Epidemic waves for a two-group SIRS model with double nonlocal effects in a patchy environment

TL;DR

This paper introduces a lattice dynamical system modeling a two-group epidemic with nonlocal diffusion and delay effects, identifying a threshold that predicts disease persistence or extinction in a patchy environment.

Contribution

It develops a novel two-group epidemic model incorporating double nonlocal effects and delay, analyzing epidemic wave behavior and threshold conditions for disease persistence.

Findings

Existence of a threshold value c* determining disease persistence or extinction.

Epidemic waves connect disease-free and endemic equilibria when c ≥ c*.

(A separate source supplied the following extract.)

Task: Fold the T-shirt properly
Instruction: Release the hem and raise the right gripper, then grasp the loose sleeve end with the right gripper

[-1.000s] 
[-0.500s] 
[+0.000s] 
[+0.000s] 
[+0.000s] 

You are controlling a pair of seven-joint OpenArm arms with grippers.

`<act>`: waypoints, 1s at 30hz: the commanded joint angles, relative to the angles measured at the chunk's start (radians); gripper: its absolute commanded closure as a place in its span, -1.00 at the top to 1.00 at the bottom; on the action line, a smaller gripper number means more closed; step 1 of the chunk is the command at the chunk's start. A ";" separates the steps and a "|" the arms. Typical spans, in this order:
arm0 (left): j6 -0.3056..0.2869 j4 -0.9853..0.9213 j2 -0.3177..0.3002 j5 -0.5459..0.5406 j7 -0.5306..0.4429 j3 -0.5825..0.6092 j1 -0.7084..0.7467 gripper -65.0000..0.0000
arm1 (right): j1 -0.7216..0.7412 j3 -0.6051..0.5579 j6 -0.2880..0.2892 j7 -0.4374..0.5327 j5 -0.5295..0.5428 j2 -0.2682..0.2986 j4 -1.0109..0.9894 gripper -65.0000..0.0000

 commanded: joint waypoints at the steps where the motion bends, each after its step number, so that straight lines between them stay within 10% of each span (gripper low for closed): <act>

Disease dies out when c < c*.

Abstract

We propose a lattice dynamical system that arises in a discrete diffusive two-group epidemic model with latency in a patchy environment. The model considers the SIS form and latency of the disease in group 1, while the SIR form without latency of the disease in group 2. The system includes double nonlocal effects, one effect is the nonlocal diffusion of individuals in isolated patches or niches, while the other effect is the distributed transmission delay representing the incubation of the disease. We demonstrate that there is a threshold value $c^*$ that can determine the persistence or disappearance of the disease. If $c\geq c^*$, then there is an epidemic wave connecting the disease-free equilibrium and endemic equilibrium. In this case, the disease will evolve to endemic. If $0<c<c^*$, then the disease will die out.